- YOUR OBJECTIVE -
From the listing that follows, report the number of lines with the word "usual" in them, and no other output.

■ ■ ■ ■ ■

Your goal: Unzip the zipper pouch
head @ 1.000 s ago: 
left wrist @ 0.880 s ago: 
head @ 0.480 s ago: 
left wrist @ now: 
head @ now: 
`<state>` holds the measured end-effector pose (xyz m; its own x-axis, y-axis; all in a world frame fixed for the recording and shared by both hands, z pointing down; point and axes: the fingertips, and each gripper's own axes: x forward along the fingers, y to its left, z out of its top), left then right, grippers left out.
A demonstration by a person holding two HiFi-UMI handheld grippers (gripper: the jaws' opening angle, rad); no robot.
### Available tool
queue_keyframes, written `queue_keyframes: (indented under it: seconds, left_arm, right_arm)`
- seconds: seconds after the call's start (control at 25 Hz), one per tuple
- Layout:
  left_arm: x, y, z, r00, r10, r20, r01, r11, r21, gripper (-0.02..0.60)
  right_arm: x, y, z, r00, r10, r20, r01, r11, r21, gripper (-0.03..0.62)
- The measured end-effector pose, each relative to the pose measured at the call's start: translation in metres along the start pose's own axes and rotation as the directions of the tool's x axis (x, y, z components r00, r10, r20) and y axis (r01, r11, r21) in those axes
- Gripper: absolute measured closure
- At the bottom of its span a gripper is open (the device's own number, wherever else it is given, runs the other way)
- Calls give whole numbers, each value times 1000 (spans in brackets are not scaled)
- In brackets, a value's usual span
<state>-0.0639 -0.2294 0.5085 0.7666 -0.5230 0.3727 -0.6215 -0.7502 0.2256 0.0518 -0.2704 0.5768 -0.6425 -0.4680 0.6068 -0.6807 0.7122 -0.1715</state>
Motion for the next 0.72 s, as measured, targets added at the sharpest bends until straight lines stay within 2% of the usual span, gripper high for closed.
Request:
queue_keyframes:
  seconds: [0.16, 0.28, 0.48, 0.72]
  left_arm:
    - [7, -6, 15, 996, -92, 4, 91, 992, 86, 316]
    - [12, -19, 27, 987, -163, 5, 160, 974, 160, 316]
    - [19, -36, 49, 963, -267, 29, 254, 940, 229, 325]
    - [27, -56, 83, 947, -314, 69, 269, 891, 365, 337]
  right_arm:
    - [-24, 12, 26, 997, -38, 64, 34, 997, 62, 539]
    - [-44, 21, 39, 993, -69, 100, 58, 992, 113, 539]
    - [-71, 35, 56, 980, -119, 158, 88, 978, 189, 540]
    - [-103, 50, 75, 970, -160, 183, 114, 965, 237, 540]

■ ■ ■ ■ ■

- ANSWER TO THE PROBLEM -
2